Republicans in a spin if Fox runs out of ad space
However, in an election bursting with money from an expected 17 Republican presidential candidates and dozens of outside groups supporting them, NCC Media, the company that handles placement of political ads for most of the country’s cable systems, is already working out how to accommodate everyone.
“Fox is a revenue driver,” said Tim Kay, NCC’s director of political strategy. “It’s extremely popular as the way to reach Republican primary voters.
“What we’re waiting to see is, is everyone going to want Fox News, or are they branching out to different channels to try to capture some of those same demographics?”
It is not just Fox News. Broadcast stations in the early primary voting states of Iowa, New Hampshire, South Carolina, and Nevada are preparing for a 2016 onslaught — which they welcome, because presidential ads boost their bottom lines every four years.

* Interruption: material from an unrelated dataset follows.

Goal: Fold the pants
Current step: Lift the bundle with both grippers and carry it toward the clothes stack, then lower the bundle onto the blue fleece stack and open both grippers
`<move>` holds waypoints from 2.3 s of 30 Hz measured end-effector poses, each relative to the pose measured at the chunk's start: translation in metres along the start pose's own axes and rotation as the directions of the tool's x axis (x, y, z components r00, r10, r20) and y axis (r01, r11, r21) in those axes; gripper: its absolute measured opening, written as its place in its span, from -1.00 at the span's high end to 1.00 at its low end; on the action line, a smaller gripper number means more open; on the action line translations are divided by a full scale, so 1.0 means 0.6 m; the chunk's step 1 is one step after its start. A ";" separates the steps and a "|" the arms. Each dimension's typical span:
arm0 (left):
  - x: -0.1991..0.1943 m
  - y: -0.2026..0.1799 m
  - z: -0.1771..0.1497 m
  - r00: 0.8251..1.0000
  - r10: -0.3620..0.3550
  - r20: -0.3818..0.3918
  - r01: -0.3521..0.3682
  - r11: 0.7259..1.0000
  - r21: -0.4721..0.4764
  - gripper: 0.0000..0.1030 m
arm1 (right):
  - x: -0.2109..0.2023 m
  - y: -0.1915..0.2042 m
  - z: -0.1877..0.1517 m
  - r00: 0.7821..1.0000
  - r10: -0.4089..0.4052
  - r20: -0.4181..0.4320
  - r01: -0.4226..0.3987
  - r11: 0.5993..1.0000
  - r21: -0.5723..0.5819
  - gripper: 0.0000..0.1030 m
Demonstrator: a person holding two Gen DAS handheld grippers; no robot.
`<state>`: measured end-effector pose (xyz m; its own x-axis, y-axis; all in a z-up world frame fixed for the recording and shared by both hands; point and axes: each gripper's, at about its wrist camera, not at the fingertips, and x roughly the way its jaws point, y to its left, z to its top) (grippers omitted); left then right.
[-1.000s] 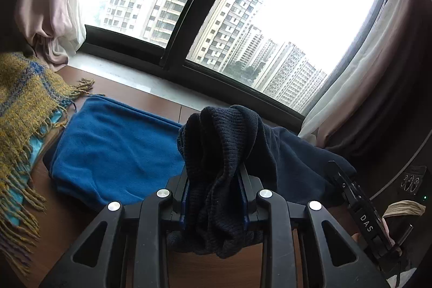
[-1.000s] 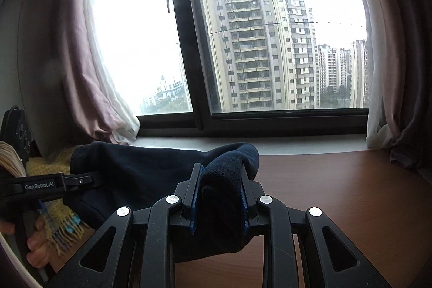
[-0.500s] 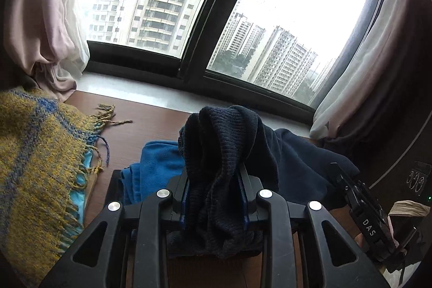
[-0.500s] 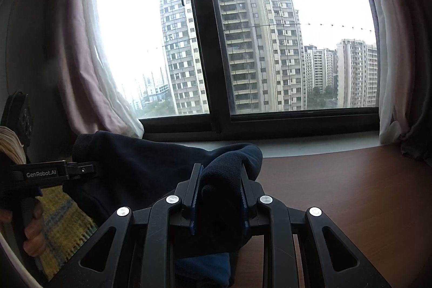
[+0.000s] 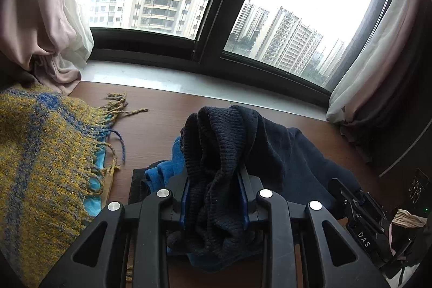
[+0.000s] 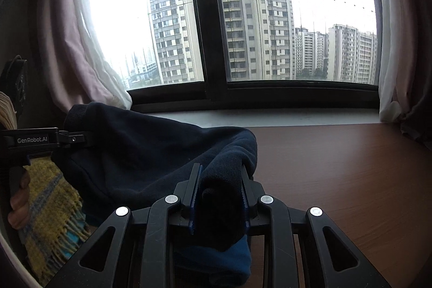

For television viewers? Welcome back to campaign season. Those living in New Hampshire and Iowa are already seeing the smiling faces of at least four Republican presidential candidates. Starting last night, Ohio governor John Kasich spoke in a commercial about what he learned from his father: “Do your best to look out for other people.”
The ad, which costs about $1m to broadcast across New Hampshire, was paid for by New Day for America, an outside group backing the governor, who has yet to make his presidential candidacy official.
The Fox News outlet sucks up more political advertising spots than any other channel, NCC data show, and Republican primary elections drive that tally.
CNN follows, then NBC, CBS, and ABC.
A study by the Pew Research Center helps to illustrate why: It found that 47% of conservatives consider Fox News their main and only news source, and 88% of them trust it.
While three quarters of all political commercials in the last presidential election were on cable, broadcast reaches far more viewers and accounts for the majority of the estimated $3bn that political candidates and groups spent on ads in 2012.